◆ Work order: A verbatim copy of the full data, with no pictures, is the expected answer.
______________________________
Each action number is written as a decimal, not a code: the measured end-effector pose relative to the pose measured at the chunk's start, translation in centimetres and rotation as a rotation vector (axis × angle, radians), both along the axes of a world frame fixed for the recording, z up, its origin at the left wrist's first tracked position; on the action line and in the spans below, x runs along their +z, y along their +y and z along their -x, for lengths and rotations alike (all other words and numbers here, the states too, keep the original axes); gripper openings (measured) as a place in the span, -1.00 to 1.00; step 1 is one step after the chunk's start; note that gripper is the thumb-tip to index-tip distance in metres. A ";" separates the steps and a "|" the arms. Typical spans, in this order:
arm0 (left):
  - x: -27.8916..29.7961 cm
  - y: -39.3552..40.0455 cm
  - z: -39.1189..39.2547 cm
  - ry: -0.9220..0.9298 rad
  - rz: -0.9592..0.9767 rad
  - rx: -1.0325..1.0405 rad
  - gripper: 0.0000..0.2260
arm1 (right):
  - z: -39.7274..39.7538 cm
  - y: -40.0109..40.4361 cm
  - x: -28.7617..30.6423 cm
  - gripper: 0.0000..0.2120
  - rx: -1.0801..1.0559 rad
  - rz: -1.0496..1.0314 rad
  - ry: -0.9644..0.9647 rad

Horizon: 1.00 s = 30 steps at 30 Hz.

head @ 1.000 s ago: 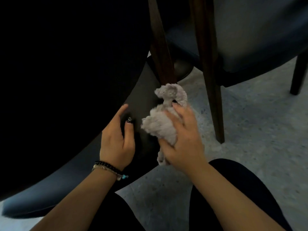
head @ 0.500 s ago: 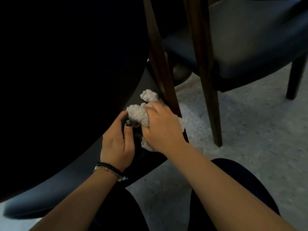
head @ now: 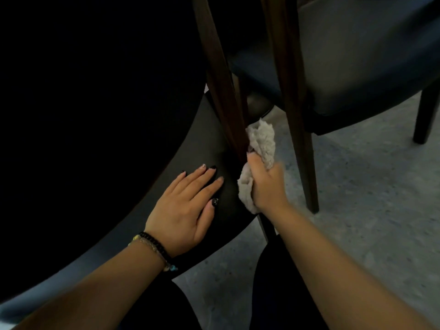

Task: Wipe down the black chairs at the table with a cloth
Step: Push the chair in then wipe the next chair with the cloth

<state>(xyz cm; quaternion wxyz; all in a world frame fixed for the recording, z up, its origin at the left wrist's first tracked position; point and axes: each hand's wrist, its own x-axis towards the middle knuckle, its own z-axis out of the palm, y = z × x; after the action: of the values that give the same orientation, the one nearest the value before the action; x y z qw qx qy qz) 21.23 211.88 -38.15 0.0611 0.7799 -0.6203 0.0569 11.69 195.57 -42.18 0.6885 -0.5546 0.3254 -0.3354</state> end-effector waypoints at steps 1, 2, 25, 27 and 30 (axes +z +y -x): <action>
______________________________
◆ Result of this exercise:
Each action number is written as a decimal, not a code: the measured end-effector pose relative to the pose measured at the chunk's start, translation in centimetres and rotation as a rotation vector (axis × angle, radians), both along the axes of a world frame fixed for the recording, z up, its origin at the left wrist's first tracked position; on the action line and in the spans below, x runs along their +z, y along their +y and z along their -x, for lengths and rotations alike (all other words and numbers here, the states too, keep the original axes); gripper openings (measured) as a place in the span, -1.00 to 1.00; step 1 is one step after the chunk's start; note that gripper is the thumb-tip to index-tip distance in metres. A ";" separates the steps and a "|" the arms. Typical spans, in this order:
arm0 (left):
  - x: -27.8916..29.7961 cm
  - y: -39.3552..40.0455 cm
  - z: -39.1189..39.2547 cm
  - ry: -0.9220..0.9298 rad
  - rz: -0.9592..0.9767 rad
  - rx: -1.0325..1.0405 rad
  - gripper: 0.0000..0.2260
arm1 (right):
  - z: -39.7274..39.7538 cm
  - y: -40.0109..40.4361 cm
  - x: -28.7617..30.6423 cm
  - gripper: 0.0000..0.2120
  - rx: -1.0801..1.0559 rad
  - rz: -1.0496..1.0314 rad
  - ry: -0.9644..0.9647 rad

Horizon: 1.00 s = 30 steps at 30 Hz.

head @ 1.000 s ago: 
head @ 0.500 s ago: 
head @ now: 

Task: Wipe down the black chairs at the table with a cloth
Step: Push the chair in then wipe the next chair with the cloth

<state>(xyz cm; quaternion wxyz; all in a world frame fixed for the recording, z up, its origin at the left wrist's first tracked position; point and axes: each hand's wrist, its own x-axis towards the middle knuckle, its own z-axis out of the palm, y = z × x; after the action: of the values that give the same orientation, the one nearest the value before the action; x y z qw qx qy qz) 21.23 211.88 -38.15 0.0611 0.7799 -0.6203 0.0569 11.69 195.57 -42.18 0.6885 -0.5546 0.3254 -0.3354</state> end-effector waypoints at steps 1, 2, 25, 27 and 30 (axes +z +y -x): <action>

The exercise asks for nothing more.